◆ WHAT NEEDS TO BE DONE:
For this exercise, write out exactly the lines of the material from the one containing "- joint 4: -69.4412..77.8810" through the end, both ends included, and nothing more.
━━ SUPPLIED DATA ━━
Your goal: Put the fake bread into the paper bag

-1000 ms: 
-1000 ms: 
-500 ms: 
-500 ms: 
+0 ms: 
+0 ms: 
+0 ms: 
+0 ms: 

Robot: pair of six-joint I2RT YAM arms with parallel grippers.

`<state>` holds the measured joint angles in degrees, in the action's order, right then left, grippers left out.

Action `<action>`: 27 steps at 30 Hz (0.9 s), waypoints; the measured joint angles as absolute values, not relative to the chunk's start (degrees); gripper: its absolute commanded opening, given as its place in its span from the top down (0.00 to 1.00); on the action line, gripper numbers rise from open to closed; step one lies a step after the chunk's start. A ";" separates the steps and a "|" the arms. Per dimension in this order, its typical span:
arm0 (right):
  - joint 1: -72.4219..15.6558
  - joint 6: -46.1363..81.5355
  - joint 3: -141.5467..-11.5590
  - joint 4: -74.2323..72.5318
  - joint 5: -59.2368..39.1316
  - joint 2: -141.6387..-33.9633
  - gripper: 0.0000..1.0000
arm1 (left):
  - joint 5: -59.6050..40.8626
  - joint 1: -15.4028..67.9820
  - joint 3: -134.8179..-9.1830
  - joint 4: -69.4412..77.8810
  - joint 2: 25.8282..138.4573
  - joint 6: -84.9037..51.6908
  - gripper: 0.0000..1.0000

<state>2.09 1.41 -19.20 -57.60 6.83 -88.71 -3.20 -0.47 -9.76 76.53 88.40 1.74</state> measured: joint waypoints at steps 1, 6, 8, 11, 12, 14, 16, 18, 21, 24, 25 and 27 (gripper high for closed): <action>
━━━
◆ RESPONSE AREA:
  - joint 4: -69.4412..77.8810
  - joint 2: 25.8282..138.4573
  - joint 6: -84.9037..51.6908
  - gripper: 0.0000..1.0000

<state>2.09 1.41 -19.20 -57.60 6.83 -88.71 -3.20 -0.47 -9.76 76.53 88.40 1.74</state> measured: joint waypoints at steps 1, 6, 8, 11, 12, 14, 16, 18, 21, 24, 25 and 27 (gripper high for closed): <action>

What was requested is fully covered by this answer.